Think about the next water heater you want to install. The natural instinct when a water heater stops working is to buy a similar heater. It helps to shop around for two reasons. The first is that newer and more efficient versions are being rolled out year after year. Secondly, you might spend less on a different but better model or version. Consider the following facts about various water heating systems before buying your next water heater for your hot water installation.
1. Powering options
Water heaters can be powered by gas, electricity or solar power. Gas heaters use either natural gas or liquefied petroleum gas. Solar water heaters are the most energy efficient and environmentally friendly. They are also the most expensive to install. Typically, solar water heaters need a backup when the sun is not shining, especially in cold areas. Gas or electricity can boost them.
2. Water storage
There are two general categorisations for water heating systems namely instant and storage water heating systems. Instant heaters save energy because they heat water only when it is needed, so you never run out of hot water. The only drawback here is that if many people or applications want to use hot water, they have to take turns. The remedy here is to install more than one instant heater. Storage heaters store water so they are ideal for houses with many occupants and applications that might need hot water at the same time. Storage tanks are usually heavily insulated to minimise heat loss and corrosion.
3. Running costs
Solar heaters have the lowest running costs even if they use gas or electric backups. Part of your roof must be inclined northward if you want a solar hot water installation in your home.
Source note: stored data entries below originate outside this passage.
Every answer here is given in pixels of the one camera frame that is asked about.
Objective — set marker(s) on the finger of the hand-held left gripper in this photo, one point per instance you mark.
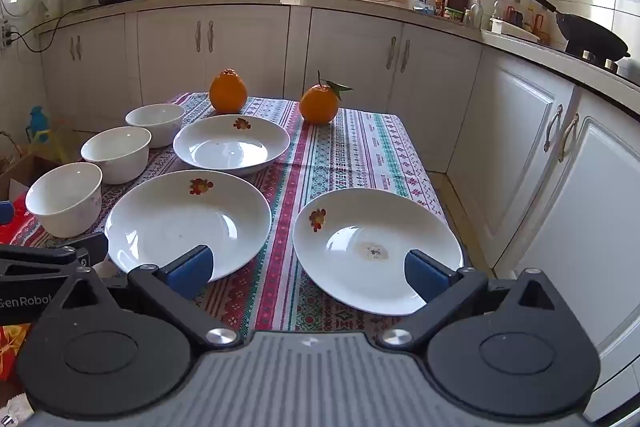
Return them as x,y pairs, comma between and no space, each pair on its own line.
5,213
90,249

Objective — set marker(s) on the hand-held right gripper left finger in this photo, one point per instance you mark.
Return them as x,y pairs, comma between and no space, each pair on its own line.
192,272

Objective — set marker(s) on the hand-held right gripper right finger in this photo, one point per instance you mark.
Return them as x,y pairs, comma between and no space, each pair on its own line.
425,277

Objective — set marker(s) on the white ceramic bowl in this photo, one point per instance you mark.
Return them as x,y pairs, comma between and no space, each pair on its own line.
117,162
65,212
155,127

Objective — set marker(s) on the white plate with fruit print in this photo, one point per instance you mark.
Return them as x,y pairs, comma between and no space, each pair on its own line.
180,227
230,152
360,227

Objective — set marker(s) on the cardboard box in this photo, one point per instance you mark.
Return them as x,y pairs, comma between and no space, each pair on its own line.
20,172

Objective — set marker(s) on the red patterned packaging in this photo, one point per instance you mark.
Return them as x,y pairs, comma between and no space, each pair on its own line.
10,352

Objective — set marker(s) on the blue toy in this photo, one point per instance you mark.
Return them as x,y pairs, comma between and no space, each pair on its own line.
37,122

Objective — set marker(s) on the striped patterned tablecloth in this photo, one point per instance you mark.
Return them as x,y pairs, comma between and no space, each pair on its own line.
350,157

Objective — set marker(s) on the orange with knobbed top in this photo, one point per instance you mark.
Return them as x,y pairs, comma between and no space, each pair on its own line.
228,94

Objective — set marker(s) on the orange with green leaf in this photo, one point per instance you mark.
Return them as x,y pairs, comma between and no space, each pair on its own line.
319,104

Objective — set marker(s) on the white rectangular tray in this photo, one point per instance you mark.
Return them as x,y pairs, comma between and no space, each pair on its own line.
510,29

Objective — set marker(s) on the clear glass bottle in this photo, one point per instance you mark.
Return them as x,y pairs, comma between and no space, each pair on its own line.
477,14

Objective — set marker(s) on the blue and white packet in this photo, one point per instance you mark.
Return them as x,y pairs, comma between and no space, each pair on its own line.
422,3

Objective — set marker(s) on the clear oil bottle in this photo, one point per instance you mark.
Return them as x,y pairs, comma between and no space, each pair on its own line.
500,9

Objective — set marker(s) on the gas stove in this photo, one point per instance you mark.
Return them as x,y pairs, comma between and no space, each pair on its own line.
607,66

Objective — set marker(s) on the black wok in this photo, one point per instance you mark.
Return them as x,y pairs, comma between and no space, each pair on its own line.
590,37

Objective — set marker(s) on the wall power strip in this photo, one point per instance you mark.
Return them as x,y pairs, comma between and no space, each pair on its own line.
5,37
Electrical heaters are cheaper to install but expensive to run. If you can run them on an off-peak tariff, the running costs reduce significantly. However, the storage should be large enough to accommodate enough water supply for the day's needs. Gas water heaters are quite budget-friendly to install and run, so they are the best option for continuous flow systems. Piped natural gas must be available in your area for this option to be cost-effective.
When choosing a water heating system consider the energy rating and capacity of the heater. This helps you calculate the long-term cost of energy while meeting your water heating needs. The initial buying cost can be high but the overall running cost even after one year becomes so low that it justifies overlooking a cheaper model.